### Your task
Write out the whole listing exactly.

### Information shown
BEGIN

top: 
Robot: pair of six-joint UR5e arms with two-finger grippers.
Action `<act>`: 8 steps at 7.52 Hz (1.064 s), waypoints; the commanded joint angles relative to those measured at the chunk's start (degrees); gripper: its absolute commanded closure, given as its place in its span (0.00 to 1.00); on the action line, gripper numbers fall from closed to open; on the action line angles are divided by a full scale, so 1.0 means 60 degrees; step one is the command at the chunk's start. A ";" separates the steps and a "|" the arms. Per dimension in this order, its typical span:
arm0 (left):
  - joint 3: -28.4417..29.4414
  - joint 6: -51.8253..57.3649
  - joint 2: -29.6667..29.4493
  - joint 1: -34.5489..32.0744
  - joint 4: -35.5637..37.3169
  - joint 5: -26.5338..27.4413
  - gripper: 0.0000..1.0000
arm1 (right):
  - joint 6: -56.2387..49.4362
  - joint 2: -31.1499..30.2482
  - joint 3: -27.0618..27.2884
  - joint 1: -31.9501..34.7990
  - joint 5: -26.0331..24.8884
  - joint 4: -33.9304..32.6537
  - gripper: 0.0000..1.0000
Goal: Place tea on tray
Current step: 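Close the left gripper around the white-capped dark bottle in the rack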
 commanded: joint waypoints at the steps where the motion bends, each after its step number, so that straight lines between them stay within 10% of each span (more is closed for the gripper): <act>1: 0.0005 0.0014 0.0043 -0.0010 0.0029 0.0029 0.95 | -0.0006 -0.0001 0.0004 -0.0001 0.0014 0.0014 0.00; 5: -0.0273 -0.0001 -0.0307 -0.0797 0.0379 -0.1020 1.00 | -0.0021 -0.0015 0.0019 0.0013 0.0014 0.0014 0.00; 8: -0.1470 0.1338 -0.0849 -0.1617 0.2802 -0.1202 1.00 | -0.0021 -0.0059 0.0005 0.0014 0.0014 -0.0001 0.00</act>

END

### Your response
top: 
Robot: pair of six-joint UR5e arms with two-finger grippers.
Action `<act>`: 8 steps at 7.52 Hz (1.064 s), waypoints; the commanded joint angles relative to those measured at the chunk's start (degrees); gripper: its absolute commanded closure, given as its place in its span (0.00 to 1.00); on the action line, gripper numbers fall from closed to open; on the action line angles are divided by a full scale, so 1.0 means 60 degrees; step one is the command at the chunk's start. A ";" separates the steps and a "|" the arms. Per dimension in this order, its typical span:
arm0 (left):
  - joint 3: -28.4417..29.4414
  - joint 6: -51.8253..57.3649
  - joint 2: -29.6667..29.4493
  - joint 1: -34.5489..32.0744
  - joint 4: -35.5637..37.3169
  - joint 5: -26.5338..27.4413
  - gripper: 0.0000..1.0000
arm1 (right):
  - joint 6: -56.2387..49.4362
  - joint 2: -31.1499..30.2482
  - joint 3: -27.0618..27.2884
  - joint 1: -31.9501..34.7990
  - joint 5: -26.0331..24.8884
  - joint 4: -33.9304..32.6537
  - gripper: 0.0000..1.0000
Goal: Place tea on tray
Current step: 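Close the left gripper around the white-capped dark bottle in the rack
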 commanded: joint waypoints at the steps where the motion bends, each after its step number, so that straight lines between them stay within 10% of each span (more is closed for the gripper): <act>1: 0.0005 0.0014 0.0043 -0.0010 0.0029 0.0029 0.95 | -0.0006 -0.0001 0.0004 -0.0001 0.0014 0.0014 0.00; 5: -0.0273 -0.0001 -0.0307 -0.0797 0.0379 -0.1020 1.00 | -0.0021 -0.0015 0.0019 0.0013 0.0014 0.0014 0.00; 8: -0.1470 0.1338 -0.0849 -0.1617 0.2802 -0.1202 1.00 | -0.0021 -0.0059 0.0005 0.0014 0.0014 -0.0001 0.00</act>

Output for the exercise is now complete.